If a plan sponsor is committed to a plan termination, but can wait for several years, then some of these payment forms may be removed from the plan. While core options are protected and permanent, both noncore options and redundant options have the possibility to be amended out of the plan. Core payment options include the following:
- Single life annuity
- 75% joint and contingent annuity (may be replaced with offering both a 50% joint and contingent annuity and a 100% joint and contingent annuity)
- 10-year certain and life annuity
- The most valuable option for a participant with a short life expectancy, dependent upon the payment forms offered by the plan
Note that features available in the original payment form options must be retained in one of the above core payment options. For example, a Social Security leveling feature or employee contribution refund feature could be eliminated from all payment form options except one of the retained payment forms, such as the single life annuity. Payment forms not described above are considered noncore options and have potential to be amended out of the plan. After a noncore payment form is amended out of the plan, participants retain the ability to elect any eliminated noncore option for up to four years. Plan sponsors should consider this timing when preparing for a plan termination.
Removing redundant options is more practical if a plan termination is already in motion. Redundancy is determined by classifying payment forms into one of six families of optional payment forms. A payment form not characterized by one of the six families may not be completely eliminated (such as a lump sum option). Otherwise, redundant payment forms may be removed if another option in the same family is retained. Figure 1 displays these six families along with some additional considerations. Redundant options may be eliminated after a 90-day waiting period following the amendment, which is more practical than the four-year wait for noncore option elimination.
Overall, ancillary benefits are not protected benefits. Some key ancillary benefits often seen in older defined benefit plans include certain Social Security supplements, additional death benefits, and disability benefits in excess of retirement benefits.
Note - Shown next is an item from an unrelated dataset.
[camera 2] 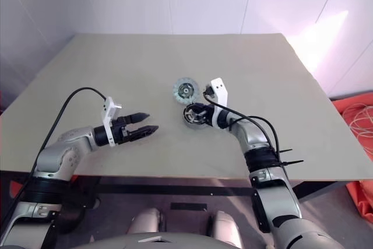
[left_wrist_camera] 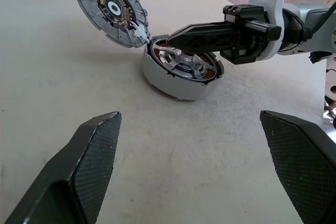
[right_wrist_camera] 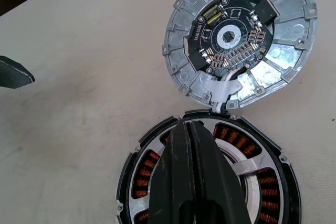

Figure 2 lists several more ancillary benefits that are not protected.
Cost-of-living adjustments are an example of a protected ancillary benefit, as they cannot be eliminated for benefits that have already been accrued. However, plan sponsors may be able to phase out or remove cost-of-living adjustments for future benefit accruals.
These benefits generally add complexity to a plan that will inflate the bids from annuity providers. Careful review of these ancillary benefits and amending out any nonessential benefits will help reduce additional costs in the plan termination process.
Legacy benefits, sometimes known as “grandfathered” benefits, come in all shapes and sizes. In general, a legacy benefit is only available to certain participants, dependent on their entry date into the plan or on their previous employer (in the event that a prior plan was merged into the current plan). These benefits are considered protected benefits and may not be amended out of a plan.
Each legacy benefit adds a level of complexity to calculating a participant’s benefit and may add additional data difficulties during the plan termination process. Identifying all of the legacy benefits available under the plan and confirming that the necessary information is correct and easily accessible prior to the plan termination process would be prudent to avoid a scramble for this detail mid-termination.
Review of benefits, rights, and features (protected or not protected) prior to plan termination overall is a wise course of action given the complexities that come with the plan termination process. Plan sponsors with numerous optional payment forms, ancillary benefits, and legacy benefits should consider a long-term strategy for simplifying and amending their defined benefit plans in preparation for plan termination.